Такова, на мой взгляд, страсть и мощь писательского слова Роллана Сейсенбаева. В романе словно подытожены гнев и скорбь природы против бесчинств государства, власти, человека на нашей планете. Некоторые размышления автора, как и монологи многих героев, похожи на страстные проповеди и столь же искренние исповеди.

Роман написан не только страстно, со знанием предмета, с тонко переданной психологией разного типа человеческих характеров, но и прекрасным русским языком. Русский язык пришел в Великую Степь только в середине 18 века вместе со ссыльными и каторжанами царского времени. Тысячелетняя Степь, никогда не знавшая в своей истории тюрем, увидела остроги, поселения для ссыльных только в конце 18 века. Сюда, в степь, к казахам, ссылалась образованная, мятежная, вольнодумная часть россиян, оттого в Казахстане лучше, чем где-либо в других бывших республиках, говорят по-русски. У казахов в произношении нет и намека на акцент. Отсюда и берет начало литературный язык Роллана Сейсенбаева. Он владел им с детства, как и его родители, и как его прямой прадед — Абай, впервые переводивший на русский язык Пушкина и Лермонтова. А письмо Онегина к Татьяне в его переводе стало народной казахской песней еще 120 лет назад, и я впервые услышал ее в юности, когда к моим соседям Жангалиевым приехали сваты и сватали мою одноклассницу Клару.

Меня так и тянет вставить в рецензию сцены из романа, ничего подобного вы в жизни не видели, не слышали, не читали.

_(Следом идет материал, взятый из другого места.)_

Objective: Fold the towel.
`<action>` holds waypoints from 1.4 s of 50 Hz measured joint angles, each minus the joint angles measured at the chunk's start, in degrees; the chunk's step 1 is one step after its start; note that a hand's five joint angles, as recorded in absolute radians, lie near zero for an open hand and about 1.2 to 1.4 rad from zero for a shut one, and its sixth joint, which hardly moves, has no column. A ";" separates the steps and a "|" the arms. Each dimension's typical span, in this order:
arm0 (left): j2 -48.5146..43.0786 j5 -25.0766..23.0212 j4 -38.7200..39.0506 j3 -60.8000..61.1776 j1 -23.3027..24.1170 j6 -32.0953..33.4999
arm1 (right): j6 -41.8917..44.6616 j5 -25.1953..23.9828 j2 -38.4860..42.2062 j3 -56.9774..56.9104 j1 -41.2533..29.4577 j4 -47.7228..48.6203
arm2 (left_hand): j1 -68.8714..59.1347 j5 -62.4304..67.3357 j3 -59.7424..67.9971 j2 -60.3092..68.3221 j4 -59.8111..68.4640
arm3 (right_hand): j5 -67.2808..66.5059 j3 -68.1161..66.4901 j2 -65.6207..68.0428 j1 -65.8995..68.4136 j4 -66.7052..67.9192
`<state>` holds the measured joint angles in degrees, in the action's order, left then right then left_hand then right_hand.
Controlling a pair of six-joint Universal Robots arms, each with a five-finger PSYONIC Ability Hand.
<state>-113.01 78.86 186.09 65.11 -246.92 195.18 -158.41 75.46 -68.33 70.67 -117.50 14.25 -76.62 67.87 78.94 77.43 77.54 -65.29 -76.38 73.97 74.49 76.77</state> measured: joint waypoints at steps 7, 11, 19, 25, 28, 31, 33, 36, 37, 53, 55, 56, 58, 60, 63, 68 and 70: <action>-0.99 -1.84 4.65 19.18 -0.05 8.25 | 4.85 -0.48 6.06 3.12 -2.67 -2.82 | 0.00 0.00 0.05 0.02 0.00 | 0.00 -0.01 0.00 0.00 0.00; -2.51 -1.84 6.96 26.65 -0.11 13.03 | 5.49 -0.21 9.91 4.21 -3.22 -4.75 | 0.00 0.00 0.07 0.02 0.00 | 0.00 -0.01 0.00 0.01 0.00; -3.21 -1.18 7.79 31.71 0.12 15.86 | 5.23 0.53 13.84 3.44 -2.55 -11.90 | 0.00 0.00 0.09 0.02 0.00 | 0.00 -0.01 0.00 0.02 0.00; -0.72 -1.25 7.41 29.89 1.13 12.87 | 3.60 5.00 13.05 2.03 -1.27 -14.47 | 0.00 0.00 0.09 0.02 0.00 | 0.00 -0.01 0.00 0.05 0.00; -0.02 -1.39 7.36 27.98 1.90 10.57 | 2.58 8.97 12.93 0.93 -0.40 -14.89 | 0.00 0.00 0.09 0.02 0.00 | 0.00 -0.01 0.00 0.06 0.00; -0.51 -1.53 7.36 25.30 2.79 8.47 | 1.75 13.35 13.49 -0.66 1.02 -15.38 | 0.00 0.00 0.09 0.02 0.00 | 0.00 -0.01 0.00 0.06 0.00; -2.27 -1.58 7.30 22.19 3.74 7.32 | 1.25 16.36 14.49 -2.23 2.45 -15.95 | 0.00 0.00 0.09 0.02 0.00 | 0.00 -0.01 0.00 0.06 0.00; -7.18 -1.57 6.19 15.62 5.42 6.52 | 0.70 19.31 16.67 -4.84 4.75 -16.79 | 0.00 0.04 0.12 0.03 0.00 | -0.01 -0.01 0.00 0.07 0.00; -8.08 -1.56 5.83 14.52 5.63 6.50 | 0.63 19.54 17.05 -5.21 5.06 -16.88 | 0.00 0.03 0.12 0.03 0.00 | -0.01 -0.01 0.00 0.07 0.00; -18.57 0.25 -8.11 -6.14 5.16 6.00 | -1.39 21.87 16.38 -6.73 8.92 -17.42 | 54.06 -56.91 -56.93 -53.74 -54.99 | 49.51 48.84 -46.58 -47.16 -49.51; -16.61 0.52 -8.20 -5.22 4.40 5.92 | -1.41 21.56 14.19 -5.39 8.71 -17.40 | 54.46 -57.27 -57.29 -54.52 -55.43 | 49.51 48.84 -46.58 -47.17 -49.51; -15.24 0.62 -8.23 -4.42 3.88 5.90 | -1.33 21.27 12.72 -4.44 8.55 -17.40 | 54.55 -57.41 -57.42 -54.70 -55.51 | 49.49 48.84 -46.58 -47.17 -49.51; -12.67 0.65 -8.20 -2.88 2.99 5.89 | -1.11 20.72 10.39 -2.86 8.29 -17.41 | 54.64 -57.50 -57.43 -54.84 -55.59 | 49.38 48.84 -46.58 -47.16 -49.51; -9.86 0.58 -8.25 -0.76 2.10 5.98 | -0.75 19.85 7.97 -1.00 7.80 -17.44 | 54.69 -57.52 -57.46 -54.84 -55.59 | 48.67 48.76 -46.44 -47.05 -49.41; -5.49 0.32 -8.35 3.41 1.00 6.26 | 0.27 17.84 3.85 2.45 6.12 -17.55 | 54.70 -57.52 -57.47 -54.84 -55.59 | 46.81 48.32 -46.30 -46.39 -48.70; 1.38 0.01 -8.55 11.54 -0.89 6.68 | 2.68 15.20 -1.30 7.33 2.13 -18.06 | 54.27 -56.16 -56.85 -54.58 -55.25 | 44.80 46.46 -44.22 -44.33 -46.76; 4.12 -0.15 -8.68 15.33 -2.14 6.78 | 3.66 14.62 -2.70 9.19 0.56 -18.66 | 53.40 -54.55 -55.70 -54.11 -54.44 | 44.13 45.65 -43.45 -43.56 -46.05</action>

Поразительный, словно лазерный луч, взгляд на мир, ничто не осталось вне внимания писателя. «Не жеванный текст», как говаривал мой кумир Валентин Петрович Катаев, кстати, Роллан Сейсенбаев был близко знаком с ним.

Россиянам первым о казахах поведал прадед Роллана Сейсенбаева — Абай Кунанбаев, они оба из рода Тобыкты. А второе большое знакомство с жизнью и историей казахов произошло в конце 40-х годов прошлого века после романа-трилогии «Путь Абая» Мухтара Омаровича Ауэзова. И вот перед вами еще один роман-эпос о жизни казахов в ХХ веке, написанный Ролланом Сейсенбаевым.

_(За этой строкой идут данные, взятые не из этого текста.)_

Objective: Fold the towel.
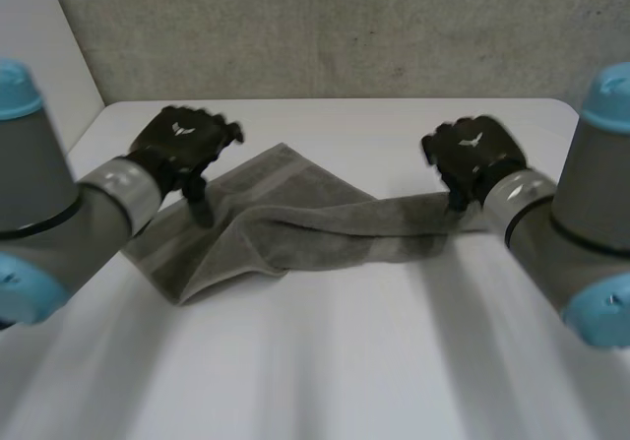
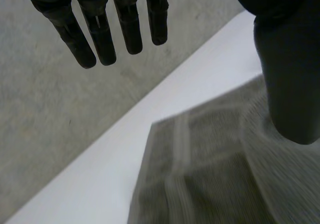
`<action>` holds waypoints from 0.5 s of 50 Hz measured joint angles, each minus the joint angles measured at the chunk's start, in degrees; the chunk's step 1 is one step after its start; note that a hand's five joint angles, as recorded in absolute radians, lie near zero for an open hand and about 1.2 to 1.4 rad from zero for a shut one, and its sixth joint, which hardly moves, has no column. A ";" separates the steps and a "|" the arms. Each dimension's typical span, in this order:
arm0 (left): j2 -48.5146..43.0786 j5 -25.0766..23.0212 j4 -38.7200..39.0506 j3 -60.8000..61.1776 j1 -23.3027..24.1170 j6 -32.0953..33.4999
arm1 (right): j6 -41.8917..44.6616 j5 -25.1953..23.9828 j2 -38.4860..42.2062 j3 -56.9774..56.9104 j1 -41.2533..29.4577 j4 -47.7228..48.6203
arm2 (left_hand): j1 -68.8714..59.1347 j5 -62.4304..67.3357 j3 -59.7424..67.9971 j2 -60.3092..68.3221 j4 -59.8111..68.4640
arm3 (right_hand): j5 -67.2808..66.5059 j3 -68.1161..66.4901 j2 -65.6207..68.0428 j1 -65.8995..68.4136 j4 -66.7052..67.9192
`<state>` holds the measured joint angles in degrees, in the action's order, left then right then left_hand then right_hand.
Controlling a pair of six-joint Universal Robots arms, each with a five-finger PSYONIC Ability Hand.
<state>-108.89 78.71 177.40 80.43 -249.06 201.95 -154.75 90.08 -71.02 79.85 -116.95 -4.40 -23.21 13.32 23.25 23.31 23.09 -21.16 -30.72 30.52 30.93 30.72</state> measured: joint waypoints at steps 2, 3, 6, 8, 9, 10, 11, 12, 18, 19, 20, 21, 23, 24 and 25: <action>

Немногие знают, что Казахстан, отмечающий в этом году 550-летие своей государственности, занимает по территории девятое место в мире. Гигантская страна с совершенно разными климатическими зонами и часовыми поясами, и на такой площади рассыпана бриллиантами невероятно разнообразная природа необычайной красоты: есть моря, реки, внутренние гигантские озера, ледники, горы, сосновые рощи, лес и удивительно красивая степь, полыхающая маками и тюльпанами по весне. Все эти красоты, события и их география, герои и их передвижения нашли свое место в широком, как Великая Степь, романе.

Я не хочу лишать читателя радости личной встречи с текстом, не стану приводить дословно наиболее удачные места романа, как обычно поступают в рецензиях, я лишь вкратце перескажу несколько сцен, поразивших и удививших меня. Есть редкой трагичности сцены, где одичавшие собаки бродят вместе с волками и даже верховодят ими, нападая на скот, на людей, делая набеги на селения. Надуманные американские фильмы ужасов с пластмассовыми и резиновыми чудовищами — ничто по сравнению с тем, как нападают на машины с людьми на трассе дикие собаки с волками. Один из пассажиров машины с ужасом узнает в вожаке стаи свою давно пропавшую овчарку.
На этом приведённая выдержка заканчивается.